The high relative molecular mass allows for larger masses to be weighed out, reducing the percentage error introduced during the weighing process.
Part 1 - preparing the standard solution
- Accurately weigh out approximately 5.1 g of potassium hydrogenphthalate (Mr = 204.23)
- Transfer to a volumetric flask and dissolve in about 100 ml of distilled (deionised) water. Then make up to the mark with distilled (deionised) water.
- Invert several times to ensure complete mixing.
Part 2 - preparing the sodium hydroxide solution
- Transfer a 25 ml aliquot of the 'bench' sodium hydroxide solution into a 250 ml volumetric flask using a pipette and filler.

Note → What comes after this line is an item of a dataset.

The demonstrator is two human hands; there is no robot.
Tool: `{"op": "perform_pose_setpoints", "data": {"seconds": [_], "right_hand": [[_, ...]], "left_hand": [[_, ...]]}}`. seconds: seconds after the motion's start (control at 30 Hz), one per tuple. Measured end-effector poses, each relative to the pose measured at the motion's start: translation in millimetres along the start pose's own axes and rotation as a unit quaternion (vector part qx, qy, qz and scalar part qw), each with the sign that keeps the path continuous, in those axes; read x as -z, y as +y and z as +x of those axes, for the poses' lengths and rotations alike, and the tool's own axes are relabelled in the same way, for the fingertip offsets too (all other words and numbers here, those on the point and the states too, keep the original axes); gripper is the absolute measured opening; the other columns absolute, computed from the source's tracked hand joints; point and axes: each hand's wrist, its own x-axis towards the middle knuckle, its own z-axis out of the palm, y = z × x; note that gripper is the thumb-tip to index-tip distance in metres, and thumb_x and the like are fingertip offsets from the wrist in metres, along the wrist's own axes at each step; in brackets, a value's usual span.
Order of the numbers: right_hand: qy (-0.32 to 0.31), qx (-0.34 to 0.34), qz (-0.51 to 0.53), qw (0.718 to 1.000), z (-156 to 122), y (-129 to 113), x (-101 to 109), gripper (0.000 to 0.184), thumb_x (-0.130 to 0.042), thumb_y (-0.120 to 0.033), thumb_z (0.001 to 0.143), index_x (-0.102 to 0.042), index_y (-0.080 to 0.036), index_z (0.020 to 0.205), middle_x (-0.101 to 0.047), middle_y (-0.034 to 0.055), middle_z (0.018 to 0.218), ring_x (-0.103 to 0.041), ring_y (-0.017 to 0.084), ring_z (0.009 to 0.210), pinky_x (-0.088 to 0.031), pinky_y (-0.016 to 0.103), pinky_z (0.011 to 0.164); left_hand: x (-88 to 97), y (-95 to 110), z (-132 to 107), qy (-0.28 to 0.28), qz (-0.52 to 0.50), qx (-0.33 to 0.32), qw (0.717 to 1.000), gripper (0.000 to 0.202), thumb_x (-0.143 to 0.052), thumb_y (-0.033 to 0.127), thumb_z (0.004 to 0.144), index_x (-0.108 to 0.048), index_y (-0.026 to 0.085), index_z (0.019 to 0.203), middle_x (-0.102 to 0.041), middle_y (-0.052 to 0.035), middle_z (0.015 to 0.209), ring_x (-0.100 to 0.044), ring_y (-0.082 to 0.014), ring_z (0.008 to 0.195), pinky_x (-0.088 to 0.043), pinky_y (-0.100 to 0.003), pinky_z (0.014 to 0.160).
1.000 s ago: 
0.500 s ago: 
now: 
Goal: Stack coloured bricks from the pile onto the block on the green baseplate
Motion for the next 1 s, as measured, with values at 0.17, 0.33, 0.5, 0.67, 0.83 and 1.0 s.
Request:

- Add distilled (deionised) water to the mark.
- Invert several times to ensure complete mixing.
Part 3 - the titration
- Transfer a 25ml aliquot of the potassium hydrogenphthalate solution into a conical flask using a pipette and filler.
- Add 5 drops of phenolphthalein indicator solution
- Fill a 50 ml burette to the 0.00 mark with the diluted sodium hydroxide solution.
- Add the sodium hydroxide slowly to the acid/indicator solution in the conical flask swirling constantly until the first permanent hint of pink appears (the end-point).
- Repeat the steps above, adding the sodium hydroxide dropwise near the end-point.
- Repeat the titration as many times as needed to obtain concordant results (results within 0.1 ml of each other)
Ensure that all of the data is recorded with suitable units and inaccuracies.
The following shows example raw data and analysis.
Raw data
Mass of potassium hydrogenphthalate = 5.22g ± 0.01 (here we use the actual mass weighed out, as an example)
The initial solutions are all colourless.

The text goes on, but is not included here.